▸ Records for this task:
━━━━━━━━━━━━━━━━
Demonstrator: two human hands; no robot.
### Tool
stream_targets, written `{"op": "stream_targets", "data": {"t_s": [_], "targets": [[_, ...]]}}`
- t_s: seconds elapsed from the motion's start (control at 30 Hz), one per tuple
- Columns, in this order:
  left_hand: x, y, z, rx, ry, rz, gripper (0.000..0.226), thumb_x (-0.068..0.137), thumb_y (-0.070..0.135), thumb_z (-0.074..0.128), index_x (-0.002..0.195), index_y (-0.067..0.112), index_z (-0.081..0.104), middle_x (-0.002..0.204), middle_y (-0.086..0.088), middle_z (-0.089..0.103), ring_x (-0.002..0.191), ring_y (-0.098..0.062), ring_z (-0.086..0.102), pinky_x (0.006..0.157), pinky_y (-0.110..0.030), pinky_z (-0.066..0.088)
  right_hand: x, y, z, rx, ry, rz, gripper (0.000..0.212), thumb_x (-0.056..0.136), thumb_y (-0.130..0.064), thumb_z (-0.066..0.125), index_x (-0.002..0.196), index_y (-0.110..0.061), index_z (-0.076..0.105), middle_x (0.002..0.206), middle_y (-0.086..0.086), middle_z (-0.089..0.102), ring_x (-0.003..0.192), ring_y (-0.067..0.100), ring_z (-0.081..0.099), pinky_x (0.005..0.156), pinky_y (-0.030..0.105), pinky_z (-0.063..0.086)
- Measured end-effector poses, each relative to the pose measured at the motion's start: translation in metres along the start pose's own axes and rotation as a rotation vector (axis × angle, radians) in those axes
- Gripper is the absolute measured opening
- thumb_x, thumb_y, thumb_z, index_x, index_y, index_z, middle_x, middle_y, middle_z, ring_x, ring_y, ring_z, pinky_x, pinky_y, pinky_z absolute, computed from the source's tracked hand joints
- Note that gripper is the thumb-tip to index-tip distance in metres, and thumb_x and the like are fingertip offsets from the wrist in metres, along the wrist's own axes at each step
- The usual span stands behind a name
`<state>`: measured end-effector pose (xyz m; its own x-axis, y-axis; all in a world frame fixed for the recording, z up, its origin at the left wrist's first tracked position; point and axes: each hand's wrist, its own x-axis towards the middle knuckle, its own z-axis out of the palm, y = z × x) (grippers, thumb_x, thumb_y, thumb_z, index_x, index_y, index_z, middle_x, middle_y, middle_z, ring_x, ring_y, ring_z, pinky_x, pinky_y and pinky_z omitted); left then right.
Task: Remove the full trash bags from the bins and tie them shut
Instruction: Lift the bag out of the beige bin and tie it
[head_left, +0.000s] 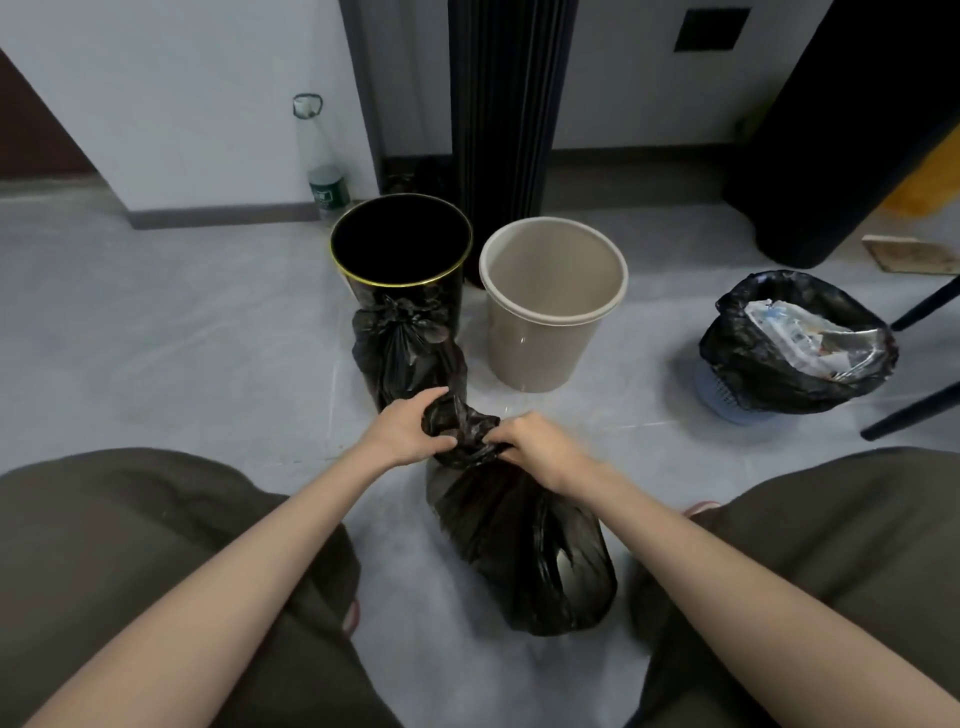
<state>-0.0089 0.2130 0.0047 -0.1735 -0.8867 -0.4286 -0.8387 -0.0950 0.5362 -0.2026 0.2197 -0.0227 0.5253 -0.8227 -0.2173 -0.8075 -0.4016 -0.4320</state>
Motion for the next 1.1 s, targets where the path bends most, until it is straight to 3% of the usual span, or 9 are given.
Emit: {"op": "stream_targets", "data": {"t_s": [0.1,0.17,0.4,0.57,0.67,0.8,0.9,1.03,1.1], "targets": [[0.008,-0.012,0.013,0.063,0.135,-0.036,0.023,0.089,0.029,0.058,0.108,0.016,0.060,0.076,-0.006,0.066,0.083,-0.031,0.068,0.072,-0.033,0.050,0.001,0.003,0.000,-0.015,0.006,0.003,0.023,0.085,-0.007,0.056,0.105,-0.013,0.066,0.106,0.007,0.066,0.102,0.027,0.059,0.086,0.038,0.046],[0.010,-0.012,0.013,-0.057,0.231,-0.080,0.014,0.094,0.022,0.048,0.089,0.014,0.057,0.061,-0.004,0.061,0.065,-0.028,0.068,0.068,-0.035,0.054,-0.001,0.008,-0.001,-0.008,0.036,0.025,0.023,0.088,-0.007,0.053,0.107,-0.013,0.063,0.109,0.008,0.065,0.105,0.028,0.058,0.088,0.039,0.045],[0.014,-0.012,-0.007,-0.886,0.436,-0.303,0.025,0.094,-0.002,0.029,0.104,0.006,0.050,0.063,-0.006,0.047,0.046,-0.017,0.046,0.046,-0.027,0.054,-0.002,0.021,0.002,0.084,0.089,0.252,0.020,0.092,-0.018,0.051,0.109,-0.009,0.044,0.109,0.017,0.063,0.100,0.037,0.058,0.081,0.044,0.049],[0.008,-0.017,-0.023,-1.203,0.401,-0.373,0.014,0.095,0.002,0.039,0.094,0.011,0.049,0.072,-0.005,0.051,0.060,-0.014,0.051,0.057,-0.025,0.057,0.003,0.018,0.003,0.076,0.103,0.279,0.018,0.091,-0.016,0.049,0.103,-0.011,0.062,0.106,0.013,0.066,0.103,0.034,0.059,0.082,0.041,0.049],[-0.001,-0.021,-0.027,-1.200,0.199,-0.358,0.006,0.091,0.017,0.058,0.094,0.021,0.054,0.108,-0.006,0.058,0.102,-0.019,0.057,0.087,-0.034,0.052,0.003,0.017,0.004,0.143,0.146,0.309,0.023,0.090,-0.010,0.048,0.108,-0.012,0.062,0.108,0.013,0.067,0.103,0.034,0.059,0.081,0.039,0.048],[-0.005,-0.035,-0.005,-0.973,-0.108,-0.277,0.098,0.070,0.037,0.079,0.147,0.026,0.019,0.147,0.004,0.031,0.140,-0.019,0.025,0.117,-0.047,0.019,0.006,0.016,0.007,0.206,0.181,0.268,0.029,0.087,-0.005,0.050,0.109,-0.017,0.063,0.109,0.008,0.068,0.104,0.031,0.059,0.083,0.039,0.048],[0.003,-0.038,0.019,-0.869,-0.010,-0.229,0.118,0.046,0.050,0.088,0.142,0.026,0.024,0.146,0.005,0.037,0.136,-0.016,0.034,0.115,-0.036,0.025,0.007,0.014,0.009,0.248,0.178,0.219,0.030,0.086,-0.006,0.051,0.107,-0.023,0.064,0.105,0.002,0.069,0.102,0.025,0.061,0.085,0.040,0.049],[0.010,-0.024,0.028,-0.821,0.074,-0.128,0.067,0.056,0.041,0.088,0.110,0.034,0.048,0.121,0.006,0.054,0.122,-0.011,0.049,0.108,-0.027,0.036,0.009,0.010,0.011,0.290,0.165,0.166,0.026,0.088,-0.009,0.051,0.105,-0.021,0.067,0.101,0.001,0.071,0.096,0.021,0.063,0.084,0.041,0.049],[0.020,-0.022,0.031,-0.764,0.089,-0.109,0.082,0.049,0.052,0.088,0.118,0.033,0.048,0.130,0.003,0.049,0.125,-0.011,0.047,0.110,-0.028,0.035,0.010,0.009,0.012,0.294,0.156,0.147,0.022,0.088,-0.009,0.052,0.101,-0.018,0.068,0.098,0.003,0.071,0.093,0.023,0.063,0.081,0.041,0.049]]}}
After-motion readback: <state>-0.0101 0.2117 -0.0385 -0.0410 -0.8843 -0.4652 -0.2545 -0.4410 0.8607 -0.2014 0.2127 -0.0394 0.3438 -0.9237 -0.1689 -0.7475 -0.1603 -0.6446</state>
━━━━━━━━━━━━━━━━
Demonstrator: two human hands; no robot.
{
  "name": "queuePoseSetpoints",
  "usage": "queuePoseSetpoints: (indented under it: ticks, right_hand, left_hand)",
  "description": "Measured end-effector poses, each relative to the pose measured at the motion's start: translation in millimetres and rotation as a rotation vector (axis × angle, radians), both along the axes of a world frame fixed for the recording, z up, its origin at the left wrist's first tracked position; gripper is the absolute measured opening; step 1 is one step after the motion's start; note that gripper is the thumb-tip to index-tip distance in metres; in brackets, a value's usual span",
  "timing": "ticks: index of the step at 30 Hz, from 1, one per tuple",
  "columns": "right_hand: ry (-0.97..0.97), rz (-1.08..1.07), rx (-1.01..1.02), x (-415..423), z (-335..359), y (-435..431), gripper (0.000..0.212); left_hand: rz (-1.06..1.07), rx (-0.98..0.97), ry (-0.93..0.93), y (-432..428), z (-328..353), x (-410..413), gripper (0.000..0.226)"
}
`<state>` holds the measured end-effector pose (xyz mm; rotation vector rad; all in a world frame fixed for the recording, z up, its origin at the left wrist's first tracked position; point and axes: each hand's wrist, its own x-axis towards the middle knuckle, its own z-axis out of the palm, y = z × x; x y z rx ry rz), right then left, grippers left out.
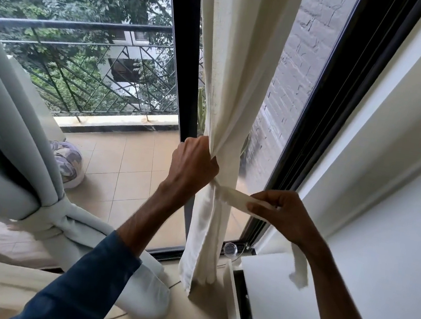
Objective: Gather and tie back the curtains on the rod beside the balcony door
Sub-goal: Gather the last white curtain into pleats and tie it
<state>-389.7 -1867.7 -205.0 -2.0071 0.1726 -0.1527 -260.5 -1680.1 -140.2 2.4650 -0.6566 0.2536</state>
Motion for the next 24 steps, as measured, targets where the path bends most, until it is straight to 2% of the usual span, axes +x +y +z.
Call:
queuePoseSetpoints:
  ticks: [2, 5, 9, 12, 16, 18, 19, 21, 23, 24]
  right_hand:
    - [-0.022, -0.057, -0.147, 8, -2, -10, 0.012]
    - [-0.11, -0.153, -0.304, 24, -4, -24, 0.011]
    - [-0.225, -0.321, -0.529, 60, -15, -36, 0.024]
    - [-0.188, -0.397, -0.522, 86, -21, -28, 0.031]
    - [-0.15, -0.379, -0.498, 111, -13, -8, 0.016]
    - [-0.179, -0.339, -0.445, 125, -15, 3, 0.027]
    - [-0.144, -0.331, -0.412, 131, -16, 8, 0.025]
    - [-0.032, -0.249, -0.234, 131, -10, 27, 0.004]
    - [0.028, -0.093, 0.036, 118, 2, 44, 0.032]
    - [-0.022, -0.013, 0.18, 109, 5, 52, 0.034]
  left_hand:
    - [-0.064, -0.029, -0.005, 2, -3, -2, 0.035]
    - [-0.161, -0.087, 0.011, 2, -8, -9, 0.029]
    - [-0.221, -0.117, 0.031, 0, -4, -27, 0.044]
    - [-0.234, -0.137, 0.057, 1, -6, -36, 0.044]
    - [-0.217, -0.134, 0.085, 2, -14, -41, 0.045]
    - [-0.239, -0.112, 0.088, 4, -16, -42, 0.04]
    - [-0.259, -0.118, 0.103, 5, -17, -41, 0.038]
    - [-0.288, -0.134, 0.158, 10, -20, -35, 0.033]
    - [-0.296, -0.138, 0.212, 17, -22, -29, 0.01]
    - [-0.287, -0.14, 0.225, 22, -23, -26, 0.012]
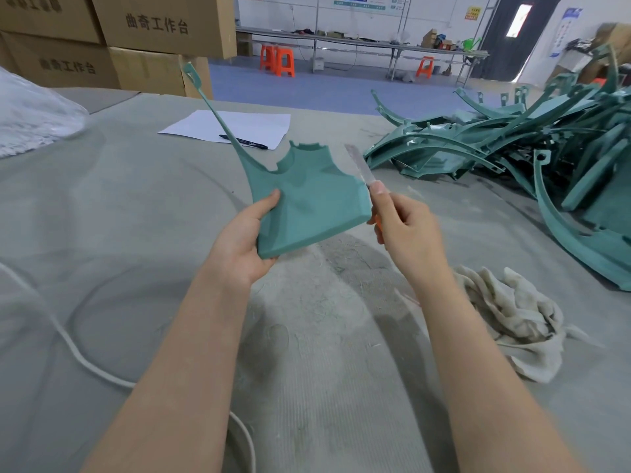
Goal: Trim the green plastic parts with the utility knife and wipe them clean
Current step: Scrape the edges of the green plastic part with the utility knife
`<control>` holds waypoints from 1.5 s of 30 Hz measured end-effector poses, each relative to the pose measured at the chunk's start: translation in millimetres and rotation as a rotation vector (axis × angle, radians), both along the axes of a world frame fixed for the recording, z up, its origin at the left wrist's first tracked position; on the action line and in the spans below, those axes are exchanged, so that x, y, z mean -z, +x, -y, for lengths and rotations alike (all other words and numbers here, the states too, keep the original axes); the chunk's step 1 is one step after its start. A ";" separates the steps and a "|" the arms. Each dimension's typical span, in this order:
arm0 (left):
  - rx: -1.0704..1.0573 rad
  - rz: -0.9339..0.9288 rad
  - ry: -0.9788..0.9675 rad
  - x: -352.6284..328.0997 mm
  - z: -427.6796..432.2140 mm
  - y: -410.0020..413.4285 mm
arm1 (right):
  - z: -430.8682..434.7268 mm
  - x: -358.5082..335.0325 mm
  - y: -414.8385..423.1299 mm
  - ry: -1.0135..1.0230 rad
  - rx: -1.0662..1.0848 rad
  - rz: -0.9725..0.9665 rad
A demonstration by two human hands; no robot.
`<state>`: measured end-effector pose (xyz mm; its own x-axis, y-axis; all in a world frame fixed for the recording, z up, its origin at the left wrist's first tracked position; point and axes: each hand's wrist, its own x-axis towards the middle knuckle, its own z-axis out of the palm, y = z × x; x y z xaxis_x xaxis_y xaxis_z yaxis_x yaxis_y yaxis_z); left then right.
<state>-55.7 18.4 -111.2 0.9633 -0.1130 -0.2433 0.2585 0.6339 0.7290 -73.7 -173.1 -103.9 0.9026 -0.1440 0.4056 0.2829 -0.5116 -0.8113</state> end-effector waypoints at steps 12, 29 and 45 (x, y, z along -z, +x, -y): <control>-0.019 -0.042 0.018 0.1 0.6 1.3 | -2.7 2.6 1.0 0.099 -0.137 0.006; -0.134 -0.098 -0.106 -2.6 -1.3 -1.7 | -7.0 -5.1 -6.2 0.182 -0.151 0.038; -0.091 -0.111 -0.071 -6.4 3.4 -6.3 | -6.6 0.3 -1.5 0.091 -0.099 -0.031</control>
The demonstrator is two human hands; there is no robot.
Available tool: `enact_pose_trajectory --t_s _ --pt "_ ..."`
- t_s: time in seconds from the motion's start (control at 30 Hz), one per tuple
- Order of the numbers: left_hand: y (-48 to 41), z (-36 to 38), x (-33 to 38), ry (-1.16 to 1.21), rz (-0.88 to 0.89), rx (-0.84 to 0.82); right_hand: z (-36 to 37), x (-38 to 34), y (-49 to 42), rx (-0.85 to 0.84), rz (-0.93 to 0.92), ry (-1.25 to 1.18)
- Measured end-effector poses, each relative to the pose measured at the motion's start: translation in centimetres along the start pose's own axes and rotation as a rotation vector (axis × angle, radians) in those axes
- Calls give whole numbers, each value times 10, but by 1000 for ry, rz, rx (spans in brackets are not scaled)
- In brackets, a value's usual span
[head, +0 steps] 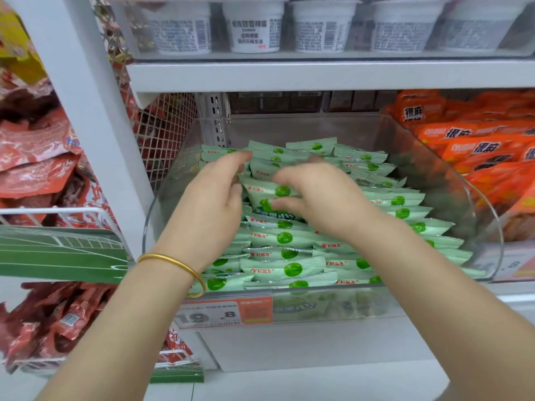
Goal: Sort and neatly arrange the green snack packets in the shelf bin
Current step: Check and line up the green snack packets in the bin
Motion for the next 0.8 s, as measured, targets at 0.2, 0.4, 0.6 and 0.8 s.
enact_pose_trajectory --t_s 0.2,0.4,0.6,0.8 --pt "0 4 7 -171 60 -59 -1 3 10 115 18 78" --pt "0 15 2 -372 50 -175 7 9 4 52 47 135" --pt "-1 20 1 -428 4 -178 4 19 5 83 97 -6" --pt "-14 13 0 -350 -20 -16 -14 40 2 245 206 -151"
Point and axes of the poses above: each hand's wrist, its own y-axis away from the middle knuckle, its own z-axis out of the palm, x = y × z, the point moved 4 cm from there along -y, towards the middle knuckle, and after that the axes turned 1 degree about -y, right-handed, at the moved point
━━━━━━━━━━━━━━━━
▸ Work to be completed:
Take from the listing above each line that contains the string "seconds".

▸ Answer box:
- t_s: seconds elapsed from the motion's start (control at 30 Hz), one per tuple
- t_s: time in seconds from the motion's start (control at 30 Hz), one per tuple

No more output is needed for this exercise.